Breve tratado de rebelião

Tendo em conta a fonte, este post pode-se tornar polémico. Mas é importante recordar que, independentemente da fonte, Ernst Jünger foi um combatente contra o nazismo. E recordei-me desta leitura por causa do post dos mandarins e da indisciplina, do Paulo Borges. 

No seu Tratado do Rebelde, Ernst Jünger escrevia em 1951: «Duas qualidades são indispensáveis ao rebelde. Ele recusa aceitar por sua a lei dos poderes instituídos, quer eles usem a propaganda ou a violência. E ele está decidido a defender-se». Dominique Venner acrescenta, nas páginas deste número, que o que em todas as épocas os rebeldes tiveram em comum «foi terem descoberto, por vias diferentes, uma incompatibilidade absoluta entre o seu ser e o mundo no qual lhes seria necessário viver».

O rebelde recusa a ordem do mundo no seio do qual foi jogado. Recusa-a em nome de uma legitimidade que excede toda a legalidade. Recusa-a porque é em si mesmo que encontra a legitimidade e a norma – não que ele as decalque simplesmente sobre aquilo que ele é, mas porque sabe que ele próprio é também o resultado de uma norma que o ultrapassa. E a sua recusa é total. O rebelde é aquele que não cede, desdenhando daquilo com que o procuram deslumbrar: honrarias, interesses, privilégios, reconhecimentos. À mesa de jogo, ele é o que não joga: o espírito do tempo embate nele como a água na pedra. Espírito livre, homem livre, ele não coloca nada acima da liberdade do espírito e da pessoa. Ele é a própria liberdade. «É rebelde quem quer que seja colocado pela lei da sua natureza em ligação com a liberdade» (Ernst Jünger).

Mas ele não é somente um insubmisso. Certamente, como o resistente ou o dissidente, o rebelde é a prova viva de que uma alternativa é sempre possível. Mas a sua rebelião não está somente ligada às circunstâncias. Ela é de ordem existencial. O rebelde sente fisicamente a impostura, sente-a instintivamente. Tornamo-nos dissidentes, mas nascemos rebeldes. O rebelde é rebelde porque qualquer outro modo de existência lhe é impossível. O resistente deixa de o ser quando deixa de ter meios de resistir. O rebelde, mesmo aprisionado, continua a ser um rebelde. É por isso que, ainda que possa perder, nunca está vencido. Os rebeldes nem sempre podem mudar o mundo. O mundo, esse, nunca os conseguiu mudar.
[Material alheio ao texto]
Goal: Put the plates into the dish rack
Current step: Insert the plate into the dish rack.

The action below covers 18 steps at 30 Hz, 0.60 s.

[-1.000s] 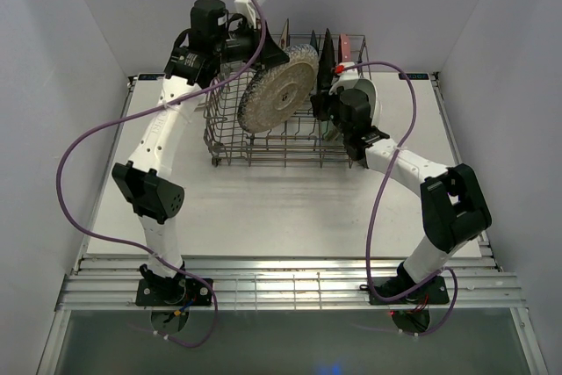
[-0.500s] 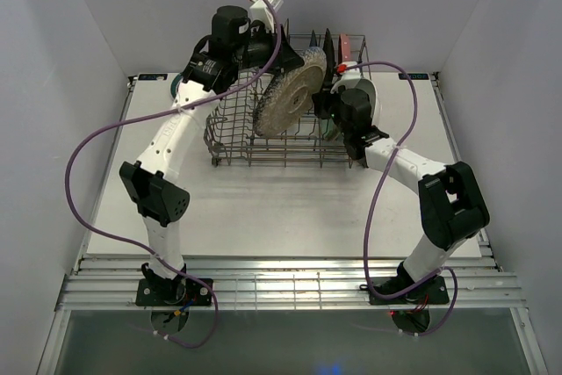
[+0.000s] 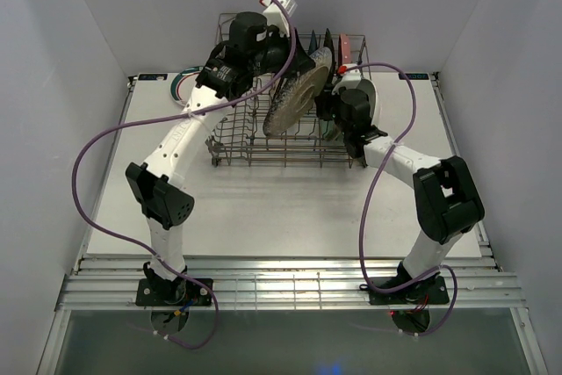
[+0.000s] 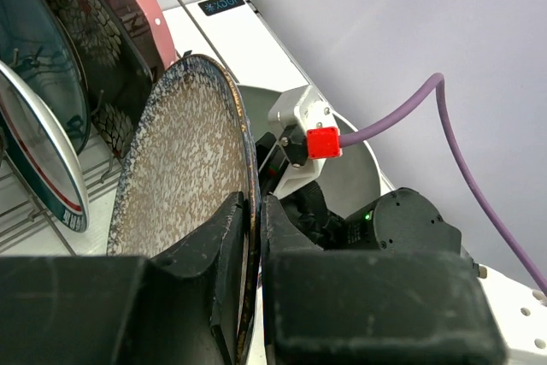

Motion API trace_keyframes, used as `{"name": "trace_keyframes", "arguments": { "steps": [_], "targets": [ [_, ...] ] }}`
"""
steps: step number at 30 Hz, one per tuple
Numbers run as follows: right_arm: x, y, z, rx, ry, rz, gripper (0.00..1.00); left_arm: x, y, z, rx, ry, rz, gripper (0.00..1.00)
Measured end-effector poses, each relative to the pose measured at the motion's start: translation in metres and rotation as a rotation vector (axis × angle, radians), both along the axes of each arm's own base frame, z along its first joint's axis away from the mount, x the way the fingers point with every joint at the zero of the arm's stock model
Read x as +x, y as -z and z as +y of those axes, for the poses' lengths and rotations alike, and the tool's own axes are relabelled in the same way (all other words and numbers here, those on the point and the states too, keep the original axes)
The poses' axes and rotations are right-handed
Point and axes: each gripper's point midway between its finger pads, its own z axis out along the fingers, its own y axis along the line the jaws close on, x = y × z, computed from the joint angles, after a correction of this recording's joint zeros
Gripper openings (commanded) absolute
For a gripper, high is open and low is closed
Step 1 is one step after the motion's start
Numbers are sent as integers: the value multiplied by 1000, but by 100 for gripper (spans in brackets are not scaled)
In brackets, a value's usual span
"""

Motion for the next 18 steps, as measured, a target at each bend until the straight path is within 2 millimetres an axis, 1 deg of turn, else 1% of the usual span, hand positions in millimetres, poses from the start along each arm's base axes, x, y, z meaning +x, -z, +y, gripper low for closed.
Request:
{"name": "trace_keyframes", "arguments": {
  "steps": [5, 13, 18],
  "targets": [
    [5, -3, -1, 3, 6, -5, 32, -1, -3, -8, -4, -30, -14, 0],
    [11, -12, -7, 8, 34, -23, 32, 2, -8, -11, -32, -88, -11, 0],
    [14, -14, -12, 5, 61, -29, 31, 6, -5, -13, -56, -111, 8, 0]
  ]
}}
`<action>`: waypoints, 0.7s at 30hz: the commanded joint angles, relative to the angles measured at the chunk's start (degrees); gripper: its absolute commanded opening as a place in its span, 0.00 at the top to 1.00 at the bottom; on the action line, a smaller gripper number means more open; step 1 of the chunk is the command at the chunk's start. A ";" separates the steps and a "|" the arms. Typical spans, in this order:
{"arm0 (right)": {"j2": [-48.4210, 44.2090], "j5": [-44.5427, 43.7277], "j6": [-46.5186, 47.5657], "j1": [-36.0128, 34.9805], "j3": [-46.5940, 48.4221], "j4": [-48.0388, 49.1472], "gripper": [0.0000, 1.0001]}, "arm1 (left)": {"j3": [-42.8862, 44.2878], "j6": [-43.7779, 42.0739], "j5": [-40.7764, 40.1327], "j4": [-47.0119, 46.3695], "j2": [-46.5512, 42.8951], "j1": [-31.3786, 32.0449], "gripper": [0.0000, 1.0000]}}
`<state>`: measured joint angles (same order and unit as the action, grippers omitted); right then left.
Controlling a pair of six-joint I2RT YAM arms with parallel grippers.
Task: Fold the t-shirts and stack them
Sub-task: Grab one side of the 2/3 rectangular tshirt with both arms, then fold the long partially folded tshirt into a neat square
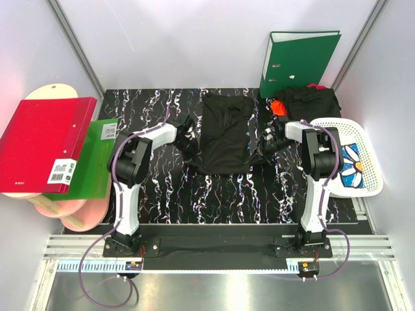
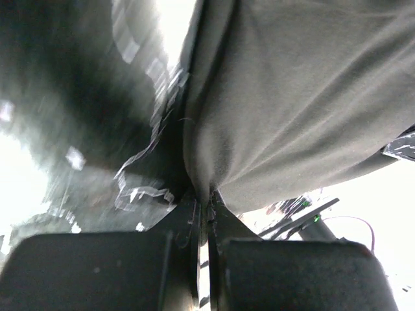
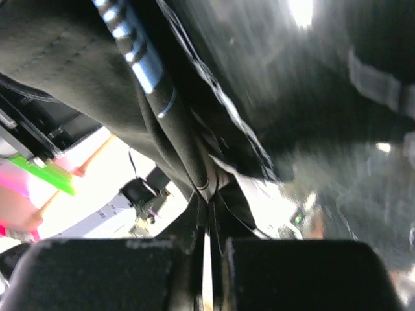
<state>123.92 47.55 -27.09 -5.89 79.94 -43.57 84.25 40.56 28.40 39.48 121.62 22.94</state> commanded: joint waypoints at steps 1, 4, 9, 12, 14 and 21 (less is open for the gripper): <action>-1.66 -1.41 0.99 -0.61 -8.55 -11.71 1.00 | -6.71 -0.56 -2.74 2.79 -5.60 0.35 1.00; -4.64 -2.37 1.52 -0.61 -12.34 -11.01 1.00 | -11.71 -0.57 -2.39 2.62 -9.55 1.05 1.00; -9.04 -2.99 1.26 -0.70 -16.39 -10.39 1.00 | -17.88 -0.04 -1.16 2.35 -16.14 3.07 1.00; -12.73 -2.82 -0.06 -0.70 -17.27 -9.87 1.00 | -19.30 0.40 -1.59 2.26 -19.22 3.69 1.00; -14.05 -1.07 -0.59 -0.79 -16.75 -10.04 1.00 | -18.68 0.31 -1.51 2.35 -19.93 3.78 1.00; -16.25 0.35 -3.23 -0.79 -9.03 -11.35 1.00 | -9.56 -0.13 -1.59 5.94 -19.58 3.78 1.00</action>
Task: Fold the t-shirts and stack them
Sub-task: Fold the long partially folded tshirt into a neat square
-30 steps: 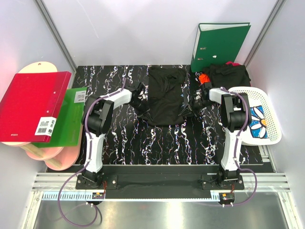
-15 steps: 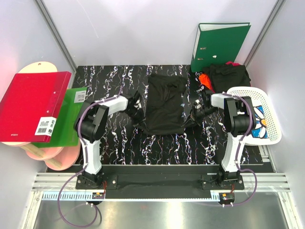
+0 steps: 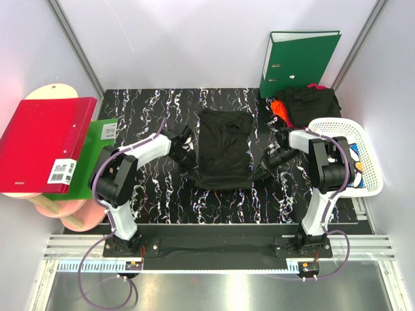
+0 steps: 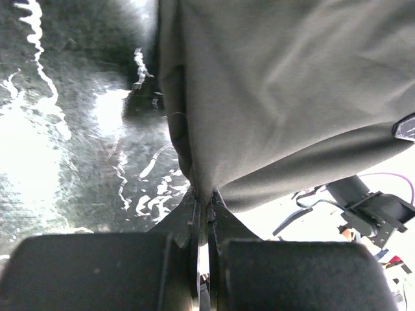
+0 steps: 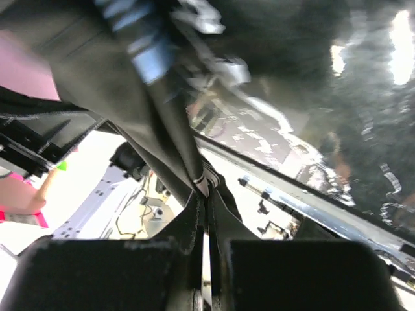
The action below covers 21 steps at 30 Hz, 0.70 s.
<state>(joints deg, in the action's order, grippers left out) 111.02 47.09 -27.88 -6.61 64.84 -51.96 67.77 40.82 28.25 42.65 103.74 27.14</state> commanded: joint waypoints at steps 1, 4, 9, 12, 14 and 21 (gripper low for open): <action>-2.75 1.24 -2.62 -0.07 8.61 -3.31 1.00 | 10.33 -0.48 -1.53 3.48 -1.44 -0.42 1.00; -0.82 1.78 -2.44 0.02 14.41 -5.33 1.00 | 18.15 -1.00 -1.18 5.77 -0.04 -0.42 1.00; 2.44 2.83 -2.35 -0.07 25.13 -8.59 1.00 | 30.90 -1.62 -0.22 10.16 4.27 -0.59 1.00; 5.42 3.36 -2.62 -0.07 31.11 -9.03 1.00 | 35.05 -1.62 0.57 10.69 7.08 -1.12 1.00; 8.50 3.62 -2.62 0.11 33.94 -9.29 1.00 | 36.46 -1.62 1.36 10.69 9.53 -1.73 1.00; 20.52 4.06 -3.06 0.20 49.47 -9.91 1.00 | 43.13 -1.53 2.33 10.69 16.66 -5.59 1.00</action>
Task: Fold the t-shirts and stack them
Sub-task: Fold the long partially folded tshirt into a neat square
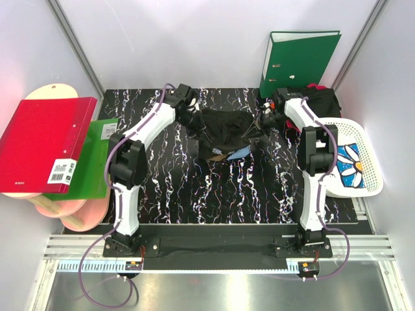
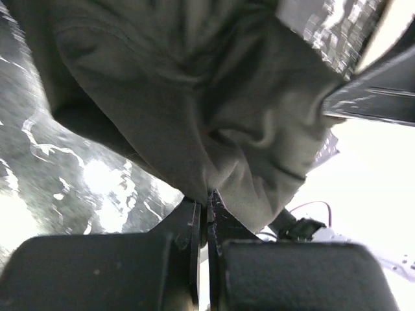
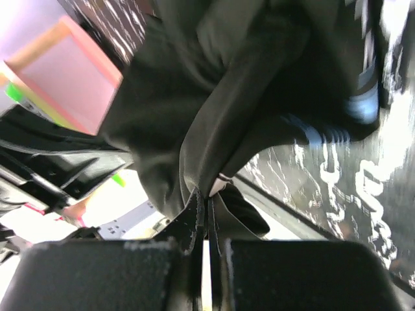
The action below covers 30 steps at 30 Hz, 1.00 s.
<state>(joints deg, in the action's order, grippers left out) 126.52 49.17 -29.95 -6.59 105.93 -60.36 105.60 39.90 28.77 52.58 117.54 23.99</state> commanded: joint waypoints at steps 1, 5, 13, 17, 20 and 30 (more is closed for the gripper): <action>6.27 2.16 -1.24 0.35 10.33 -1.60 1.00 | 6.19 -0.53 1.90 0.77 3.66 -2.98 1.00; 11.64 2.42 -3.70 0.88 21.48 -1.60 1.00 | 12.50 0.35 3.13 0.69 8.58 -5.70 1.00; 19.20 4.97 -7.84 2.02 35.91 -2.13 1.00 | 24.46 2.99 6.81 0.42 15.96 -7.99 1.00; 21.22 5.76 -8.63 2.63 37.68 -1.87 1.00 | 28.60 3.95 8.57 -0.72 18.43 -8.34 1.00; 21.58 5.94 -8.89 2.90 38.12 -0.91 1.00 | 28.79 5.88 10.42 -5.01 18.96 -8.34 0.96; 22.19 4.71 -16.35 3.87 38.74 14.71 1.00 | 20.69 20.47 15.61 -34.27 18.16 -8.78 1.00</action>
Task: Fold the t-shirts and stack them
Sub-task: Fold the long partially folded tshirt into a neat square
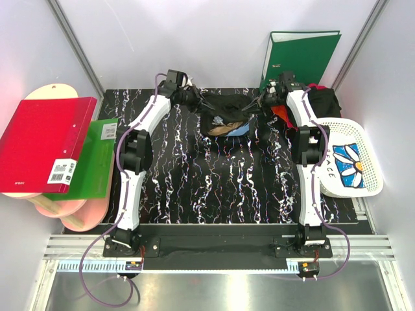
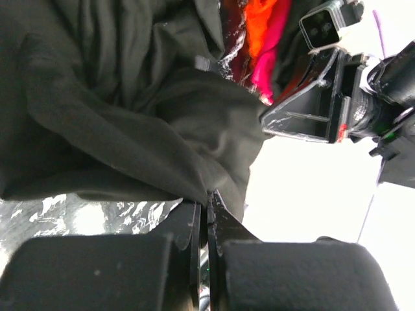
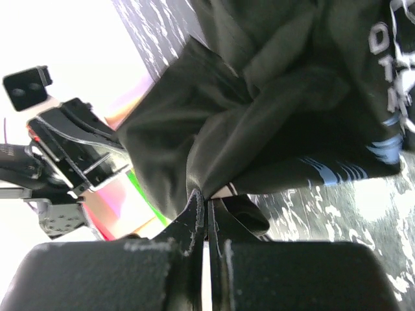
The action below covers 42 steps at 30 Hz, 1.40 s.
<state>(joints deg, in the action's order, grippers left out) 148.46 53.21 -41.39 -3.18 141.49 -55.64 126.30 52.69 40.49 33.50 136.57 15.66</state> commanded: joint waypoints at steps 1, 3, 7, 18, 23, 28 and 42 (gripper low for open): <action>0.25 -0.03 -5.72 0.46 3.18 11.41 1.00 | 0.00 8.48 3.72 -16.17 -0.43 -0.72 1.00; 0.86 -0.39 -7.91 0.46 3.70 15.71 1.00 | -0.44 11.47 3.46 -19.94 0.53 -1.07 1.00; 3.58 -3.72 -10.29 0.63 6.51 18.89 1.00 | -0.35 14.37 1.00 -23.47 1.50 -2.38 1.00; 0.28 -22.78 -4.77 -1.56 -1.26 29.07 0.05 | 3.96 27.38 4.59 -40.77 14.33 -4.24 0.01; -13.09 -35.18 -1.95 -2.53 -16.66 40.15 0.00 | -10.42 25.72 4.60 -47.02 5.66 -4.32 0.01; -21.54 -35.56 0.61 -2.53 -23.53 40.43 0.00 | -16.08 19.23 5.48 -44.41 -2.17 -5.20 0.01; -25.87 -27.38 -3.61 -2.53 -44.98 34.20 0.00 | -19.25 0.33 0.30 -17.09 -12.65 -7.66 0.01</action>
<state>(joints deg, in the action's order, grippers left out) 120.44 22.09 -43.18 -5.58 98.67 -17.06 107.22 63.07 43.75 0.97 125.60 8.36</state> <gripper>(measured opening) 0.993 0.987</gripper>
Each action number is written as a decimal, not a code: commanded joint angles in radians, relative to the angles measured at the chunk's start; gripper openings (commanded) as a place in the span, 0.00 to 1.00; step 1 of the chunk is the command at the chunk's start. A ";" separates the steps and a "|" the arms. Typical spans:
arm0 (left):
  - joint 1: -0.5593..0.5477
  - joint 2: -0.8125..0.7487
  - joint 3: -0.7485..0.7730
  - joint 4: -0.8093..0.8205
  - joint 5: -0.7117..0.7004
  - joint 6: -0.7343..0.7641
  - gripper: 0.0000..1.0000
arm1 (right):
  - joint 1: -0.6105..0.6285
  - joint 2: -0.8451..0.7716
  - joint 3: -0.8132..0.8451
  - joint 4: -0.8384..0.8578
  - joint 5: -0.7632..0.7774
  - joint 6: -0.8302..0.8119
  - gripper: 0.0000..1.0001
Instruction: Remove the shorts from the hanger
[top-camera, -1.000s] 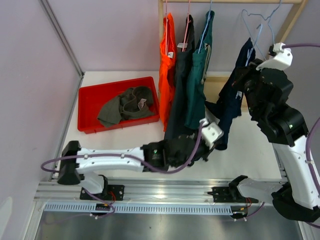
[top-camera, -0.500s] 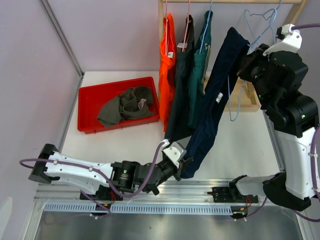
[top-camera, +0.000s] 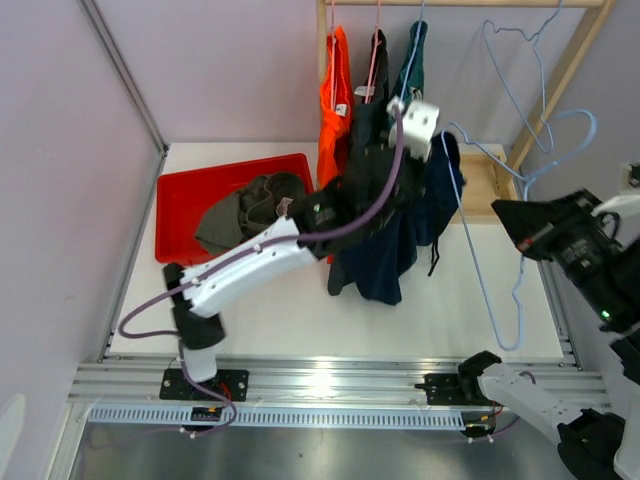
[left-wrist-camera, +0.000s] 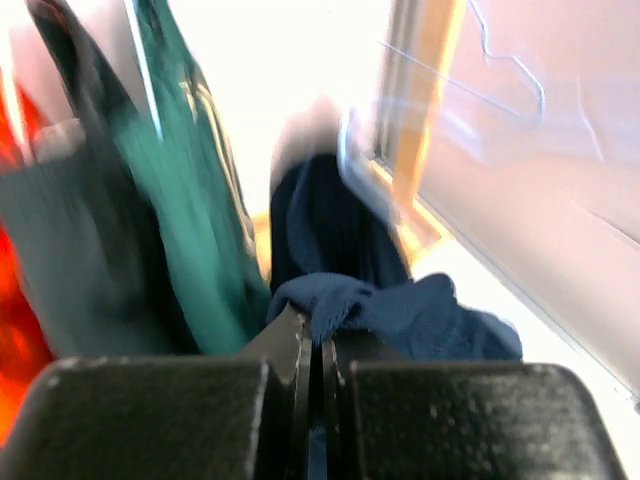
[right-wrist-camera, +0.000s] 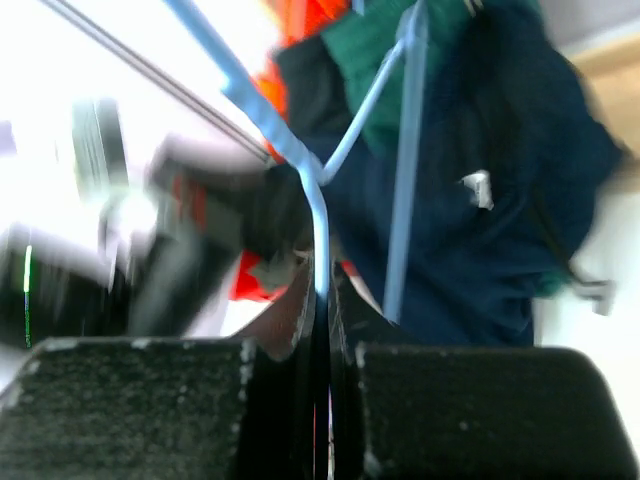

Face a um mundo pelo qual não sente mais que desprezo ou desgosto, o rebelde não pode satisfazer-se com a indiferença, porque essa está ainda demasiado próxima da neutralidade. O rebelde é feito para a luta, mesmo que ela não ofereça esperança. Ele não é, então, um renunciante. O rebelde sente-se estrangeiro ao mundo em que vive, mas sem nunca deixar de querer nele viver: ele sabe que só se pode nadar contra a corrente na condição de não se abandonar o leito do rio. Pertencendo a essa minoria que desde sempre preferiu o perigo à servidão, ele sabe que o respeito de si deve sempre ser conquistado. O seu afastamento puramente interior não impede o contacto, porque esse contacto é necessário à luta. E se ele «recorre à floresta» não é para aí se refugiar – ainda que seja frequentemente um proscrito –, mas para aí reaver forças vivas. «A floresta está presente por todo o lado, prossegue Jünger. Existem florestas no deserto, como nas cidades, onde o rebelde vive escondido sob a máscara de qualquer profissão. Existem florestas na sua pátria como sobre qualquer outro solo onde se possa desenvolver a sua resistência. Mas existem sobretudo florestas na própria retaguarda do inimigo.»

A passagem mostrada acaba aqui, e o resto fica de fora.